**Activity**
State the number of lines in the material below that have "entry" in them, without any other text.

--------------------

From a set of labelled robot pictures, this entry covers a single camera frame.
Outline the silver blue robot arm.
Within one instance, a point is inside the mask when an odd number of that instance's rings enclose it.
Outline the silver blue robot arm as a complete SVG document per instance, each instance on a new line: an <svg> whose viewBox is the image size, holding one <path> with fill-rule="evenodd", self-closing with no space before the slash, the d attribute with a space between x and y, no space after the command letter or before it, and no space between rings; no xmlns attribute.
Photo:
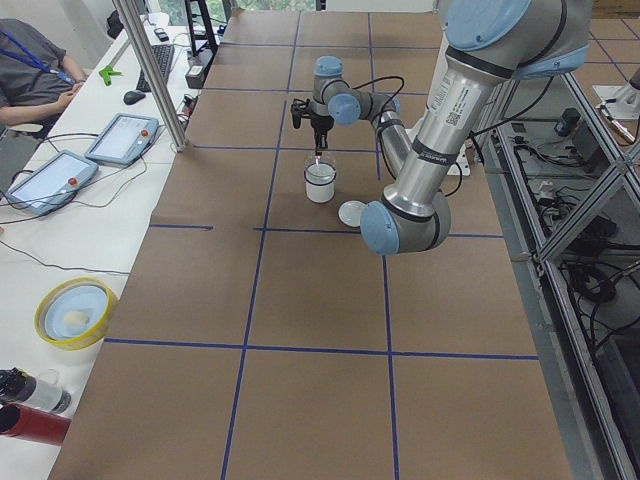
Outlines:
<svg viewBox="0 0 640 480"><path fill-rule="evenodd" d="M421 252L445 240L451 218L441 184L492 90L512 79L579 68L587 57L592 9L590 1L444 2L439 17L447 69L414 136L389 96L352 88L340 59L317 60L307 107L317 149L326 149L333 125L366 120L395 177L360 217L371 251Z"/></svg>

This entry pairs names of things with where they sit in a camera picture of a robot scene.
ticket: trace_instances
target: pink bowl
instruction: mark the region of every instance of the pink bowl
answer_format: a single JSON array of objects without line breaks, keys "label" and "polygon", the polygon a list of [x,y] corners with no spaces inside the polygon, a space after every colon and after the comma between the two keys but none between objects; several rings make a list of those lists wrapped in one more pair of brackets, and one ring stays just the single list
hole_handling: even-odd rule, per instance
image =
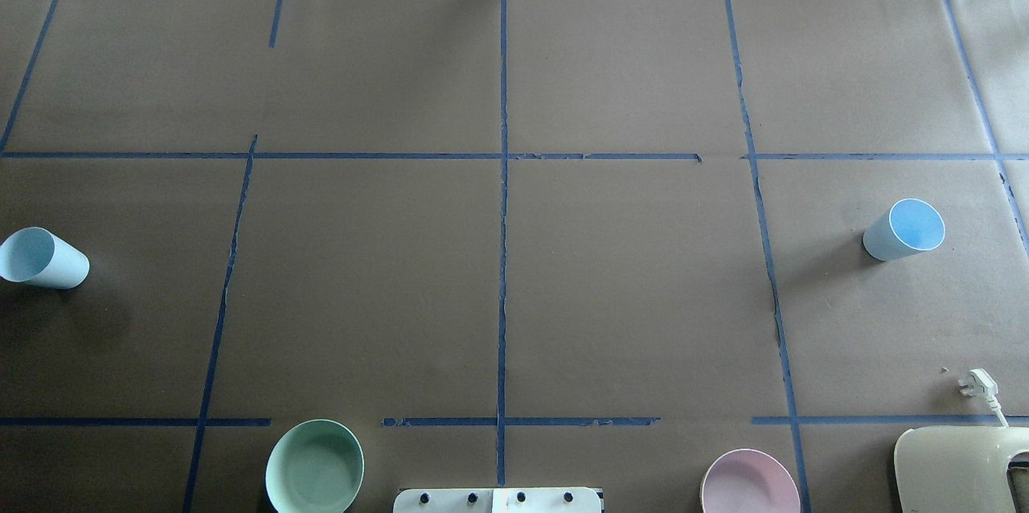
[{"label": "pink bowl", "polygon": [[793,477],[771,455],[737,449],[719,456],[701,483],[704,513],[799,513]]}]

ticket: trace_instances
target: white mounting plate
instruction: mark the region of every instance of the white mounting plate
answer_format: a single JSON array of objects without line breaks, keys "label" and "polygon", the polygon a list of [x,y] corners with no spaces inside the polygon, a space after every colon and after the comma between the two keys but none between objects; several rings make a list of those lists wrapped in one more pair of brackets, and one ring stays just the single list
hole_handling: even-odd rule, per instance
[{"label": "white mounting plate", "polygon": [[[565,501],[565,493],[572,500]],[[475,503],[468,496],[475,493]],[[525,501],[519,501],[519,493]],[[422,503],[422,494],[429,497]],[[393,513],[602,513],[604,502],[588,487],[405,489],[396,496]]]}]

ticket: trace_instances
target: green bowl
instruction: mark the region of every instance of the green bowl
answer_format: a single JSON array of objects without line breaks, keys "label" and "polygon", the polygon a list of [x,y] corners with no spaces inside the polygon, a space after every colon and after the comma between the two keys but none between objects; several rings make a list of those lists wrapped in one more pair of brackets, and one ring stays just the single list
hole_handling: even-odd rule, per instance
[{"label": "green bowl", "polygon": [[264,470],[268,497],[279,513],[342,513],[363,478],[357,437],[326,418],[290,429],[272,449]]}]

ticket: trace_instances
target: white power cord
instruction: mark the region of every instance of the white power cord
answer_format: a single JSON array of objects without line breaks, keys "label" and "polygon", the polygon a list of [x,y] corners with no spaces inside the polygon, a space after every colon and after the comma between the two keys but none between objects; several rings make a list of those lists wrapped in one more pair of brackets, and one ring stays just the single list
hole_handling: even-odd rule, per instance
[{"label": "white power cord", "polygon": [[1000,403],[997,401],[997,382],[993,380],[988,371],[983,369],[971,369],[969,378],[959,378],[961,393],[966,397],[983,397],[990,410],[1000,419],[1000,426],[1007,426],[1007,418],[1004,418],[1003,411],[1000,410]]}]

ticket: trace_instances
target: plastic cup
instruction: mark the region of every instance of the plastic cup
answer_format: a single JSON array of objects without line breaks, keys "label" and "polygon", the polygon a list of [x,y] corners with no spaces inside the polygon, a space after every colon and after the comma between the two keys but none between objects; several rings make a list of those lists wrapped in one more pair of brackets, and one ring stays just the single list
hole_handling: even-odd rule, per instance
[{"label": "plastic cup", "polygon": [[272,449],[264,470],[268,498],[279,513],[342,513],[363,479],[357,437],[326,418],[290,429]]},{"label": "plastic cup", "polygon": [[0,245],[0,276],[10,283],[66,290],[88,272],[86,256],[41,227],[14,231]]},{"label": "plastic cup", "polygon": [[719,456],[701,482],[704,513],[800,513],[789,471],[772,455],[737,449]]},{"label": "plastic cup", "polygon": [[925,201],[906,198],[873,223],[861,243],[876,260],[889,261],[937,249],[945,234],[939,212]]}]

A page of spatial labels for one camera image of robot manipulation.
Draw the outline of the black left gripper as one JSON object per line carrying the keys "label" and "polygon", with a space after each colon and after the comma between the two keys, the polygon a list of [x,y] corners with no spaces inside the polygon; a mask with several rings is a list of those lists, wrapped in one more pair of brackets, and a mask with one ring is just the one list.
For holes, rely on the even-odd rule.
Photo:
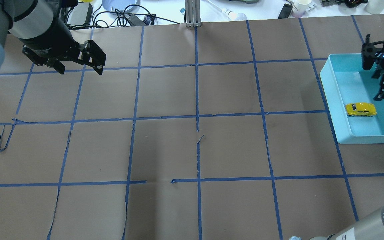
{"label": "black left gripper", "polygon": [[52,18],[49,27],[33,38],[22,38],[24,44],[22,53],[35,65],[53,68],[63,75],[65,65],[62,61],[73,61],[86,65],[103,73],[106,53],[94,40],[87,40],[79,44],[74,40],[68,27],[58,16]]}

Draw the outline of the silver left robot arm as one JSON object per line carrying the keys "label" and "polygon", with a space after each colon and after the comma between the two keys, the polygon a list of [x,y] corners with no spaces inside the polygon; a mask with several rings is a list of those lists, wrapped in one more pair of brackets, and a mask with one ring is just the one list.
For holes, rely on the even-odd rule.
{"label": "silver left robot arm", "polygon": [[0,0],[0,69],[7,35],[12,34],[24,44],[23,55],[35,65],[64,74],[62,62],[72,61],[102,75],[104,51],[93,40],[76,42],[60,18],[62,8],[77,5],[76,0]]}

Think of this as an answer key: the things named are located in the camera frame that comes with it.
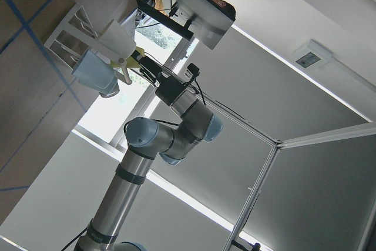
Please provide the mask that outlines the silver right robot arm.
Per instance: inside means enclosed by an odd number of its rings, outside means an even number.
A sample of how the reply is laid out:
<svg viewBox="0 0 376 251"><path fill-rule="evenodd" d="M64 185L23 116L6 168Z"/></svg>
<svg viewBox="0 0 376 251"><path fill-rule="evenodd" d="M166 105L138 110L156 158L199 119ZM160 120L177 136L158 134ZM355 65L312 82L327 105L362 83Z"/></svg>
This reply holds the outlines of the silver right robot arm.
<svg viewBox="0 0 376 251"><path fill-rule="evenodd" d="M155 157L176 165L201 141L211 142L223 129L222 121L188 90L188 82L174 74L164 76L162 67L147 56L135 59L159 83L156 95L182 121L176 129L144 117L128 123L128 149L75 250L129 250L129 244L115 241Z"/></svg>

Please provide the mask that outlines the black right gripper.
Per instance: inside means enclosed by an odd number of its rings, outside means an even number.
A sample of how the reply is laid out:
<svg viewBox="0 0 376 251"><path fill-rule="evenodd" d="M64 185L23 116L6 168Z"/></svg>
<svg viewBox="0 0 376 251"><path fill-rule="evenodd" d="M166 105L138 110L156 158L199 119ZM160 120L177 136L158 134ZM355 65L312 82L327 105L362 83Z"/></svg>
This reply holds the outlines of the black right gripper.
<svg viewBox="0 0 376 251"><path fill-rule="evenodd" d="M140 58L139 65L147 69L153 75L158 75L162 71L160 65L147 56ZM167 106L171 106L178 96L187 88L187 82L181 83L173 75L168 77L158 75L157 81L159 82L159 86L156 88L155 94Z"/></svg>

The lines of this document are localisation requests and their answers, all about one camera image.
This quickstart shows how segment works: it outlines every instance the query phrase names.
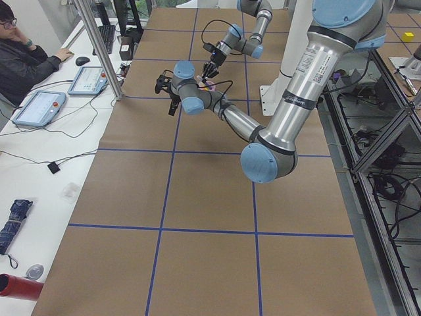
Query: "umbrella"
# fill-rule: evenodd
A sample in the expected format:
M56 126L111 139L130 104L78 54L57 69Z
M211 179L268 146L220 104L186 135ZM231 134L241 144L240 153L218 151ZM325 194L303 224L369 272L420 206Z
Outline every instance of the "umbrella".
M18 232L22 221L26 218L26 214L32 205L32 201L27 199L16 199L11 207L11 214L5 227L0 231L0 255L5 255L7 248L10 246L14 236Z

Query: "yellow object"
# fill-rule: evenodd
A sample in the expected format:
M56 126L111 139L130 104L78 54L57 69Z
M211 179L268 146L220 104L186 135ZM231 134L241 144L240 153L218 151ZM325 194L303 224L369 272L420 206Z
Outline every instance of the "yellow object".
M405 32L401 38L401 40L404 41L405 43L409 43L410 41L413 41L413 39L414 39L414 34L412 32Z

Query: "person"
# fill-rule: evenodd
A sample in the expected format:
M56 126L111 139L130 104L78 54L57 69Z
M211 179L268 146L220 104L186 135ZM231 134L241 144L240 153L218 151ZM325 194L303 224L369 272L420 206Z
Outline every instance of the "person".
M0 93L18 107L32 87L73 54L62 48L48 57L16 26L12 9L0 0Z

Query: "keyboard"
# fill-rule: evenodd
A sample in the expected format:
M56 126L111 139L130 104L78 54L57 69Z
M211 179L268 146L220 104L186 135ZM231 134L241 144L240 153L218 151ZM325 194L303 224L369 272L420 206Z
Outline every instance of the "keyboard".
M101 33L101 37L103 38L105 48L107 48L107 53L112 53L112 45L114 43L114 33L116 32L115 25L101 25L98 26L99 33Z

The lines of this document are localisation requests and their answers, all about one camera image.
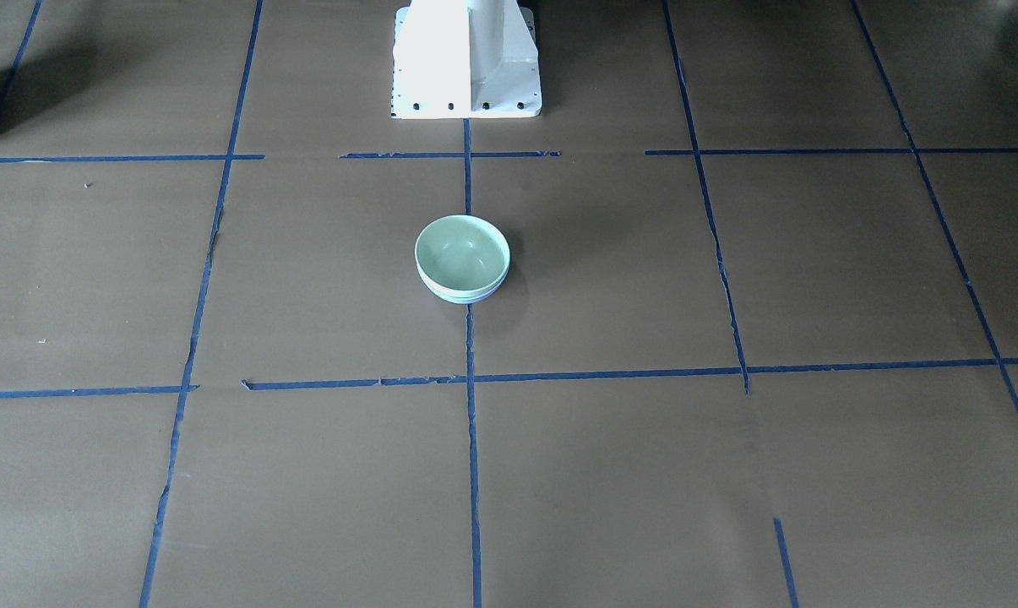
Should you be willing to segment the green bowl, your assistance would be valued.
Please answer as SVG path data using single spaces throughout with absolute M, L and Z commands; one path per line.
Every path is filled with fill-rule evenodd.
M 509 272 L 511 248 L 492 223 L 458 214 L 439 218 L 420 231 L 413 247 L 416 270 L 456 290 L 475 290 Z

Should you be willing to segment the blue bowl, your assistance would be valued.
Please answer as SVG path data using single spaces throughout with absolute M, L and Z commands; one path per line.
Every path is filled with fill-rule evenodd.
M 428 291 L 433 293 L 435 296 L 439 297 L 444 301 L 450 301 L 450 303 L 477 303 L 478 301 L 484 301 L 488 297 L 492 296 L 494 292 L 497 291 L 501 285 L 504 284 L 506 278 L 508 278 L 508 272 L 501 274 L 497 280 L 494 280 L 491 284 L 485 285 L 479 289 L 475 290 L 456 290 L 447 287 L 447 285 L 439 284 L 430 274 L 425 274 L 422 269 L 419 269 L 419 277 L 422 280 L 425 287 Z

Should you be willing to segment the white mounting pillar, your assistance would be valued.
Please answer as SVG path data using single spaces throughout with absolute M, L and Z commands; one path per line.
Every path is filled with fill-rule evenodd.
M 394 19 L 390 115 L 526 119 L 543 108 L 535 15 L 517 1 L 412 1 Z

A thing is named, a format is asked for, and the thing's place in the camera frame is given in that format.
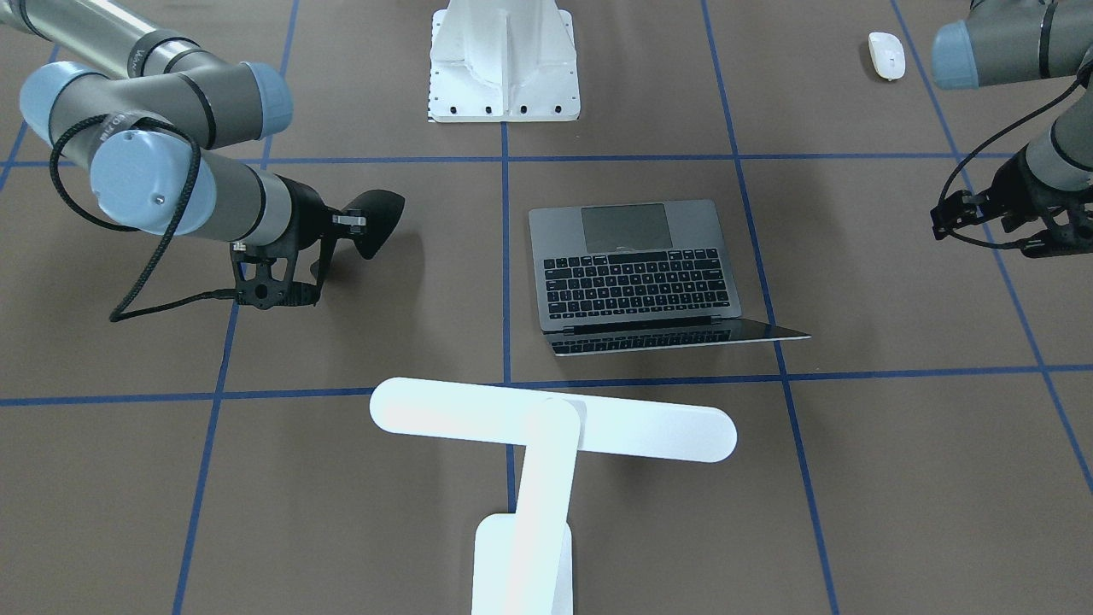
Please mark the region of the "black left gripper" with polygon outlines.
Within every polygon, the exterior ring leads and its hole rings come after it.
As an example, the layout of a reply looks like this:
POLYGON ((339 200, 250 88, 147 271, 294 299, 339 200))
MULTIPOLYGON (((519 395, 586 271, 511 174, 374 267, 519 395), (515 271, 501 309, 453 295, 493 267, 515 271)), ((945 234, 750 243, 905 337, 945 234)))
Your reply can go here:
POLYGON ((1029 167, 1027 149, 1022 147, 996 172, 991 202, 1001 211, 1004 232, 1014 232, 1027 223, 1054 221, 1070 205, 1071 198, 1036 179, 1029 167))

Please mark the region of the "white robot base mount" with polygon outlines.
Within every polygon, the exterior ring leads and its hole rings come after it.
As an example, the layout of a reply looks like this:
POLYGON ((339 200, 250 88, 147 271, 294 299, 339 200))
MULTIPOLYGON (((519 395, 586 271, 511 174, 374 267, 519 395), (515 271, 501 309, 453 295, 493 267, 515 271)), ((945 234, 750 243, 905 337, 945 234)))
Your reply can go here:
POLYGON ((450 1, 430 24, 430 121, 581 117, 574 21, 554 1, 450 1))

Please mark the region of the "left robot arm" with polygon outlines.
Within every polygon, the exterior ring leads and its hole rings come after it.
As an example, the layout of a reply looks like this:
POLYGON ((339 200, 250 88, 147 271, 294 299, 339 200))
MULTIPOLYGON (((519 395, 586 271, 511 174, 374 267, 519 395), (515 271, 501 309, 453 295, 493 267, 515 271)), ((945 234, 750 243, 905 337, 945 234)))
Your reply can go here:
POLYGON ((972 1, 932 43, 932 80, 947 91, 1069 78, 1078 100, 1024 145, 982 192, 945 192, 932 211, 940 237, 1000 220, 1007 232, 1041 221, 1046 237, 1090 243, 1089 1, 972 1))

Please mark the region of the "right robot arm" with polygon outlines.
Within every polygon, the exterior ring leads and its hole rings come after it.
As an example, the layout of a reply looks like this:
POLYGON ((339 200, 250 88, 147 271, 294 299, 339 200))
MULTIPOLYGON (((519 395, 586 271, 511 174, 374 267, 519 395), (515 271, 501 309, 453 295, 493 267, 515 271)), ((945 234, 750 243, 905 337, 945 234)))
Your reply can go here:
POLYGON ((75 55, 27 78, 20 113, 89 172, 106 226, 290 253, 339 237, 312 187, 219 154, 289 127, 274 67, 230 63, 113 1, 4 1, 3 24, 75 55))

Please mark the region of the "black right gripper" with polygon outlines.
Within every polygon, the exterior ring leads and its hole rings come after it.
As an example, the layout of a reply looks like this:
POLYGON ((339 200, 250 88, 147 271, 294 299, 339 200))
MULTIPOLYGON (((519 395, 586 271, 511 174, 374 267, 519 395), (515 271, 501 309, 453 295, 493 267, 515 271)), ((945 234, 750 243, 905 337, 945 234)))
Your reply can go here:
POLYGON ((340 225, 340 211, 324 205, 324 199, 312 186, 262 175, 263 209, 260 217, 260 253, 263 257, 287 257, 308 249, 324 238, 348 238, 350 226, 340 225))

--------------------

**Response**
2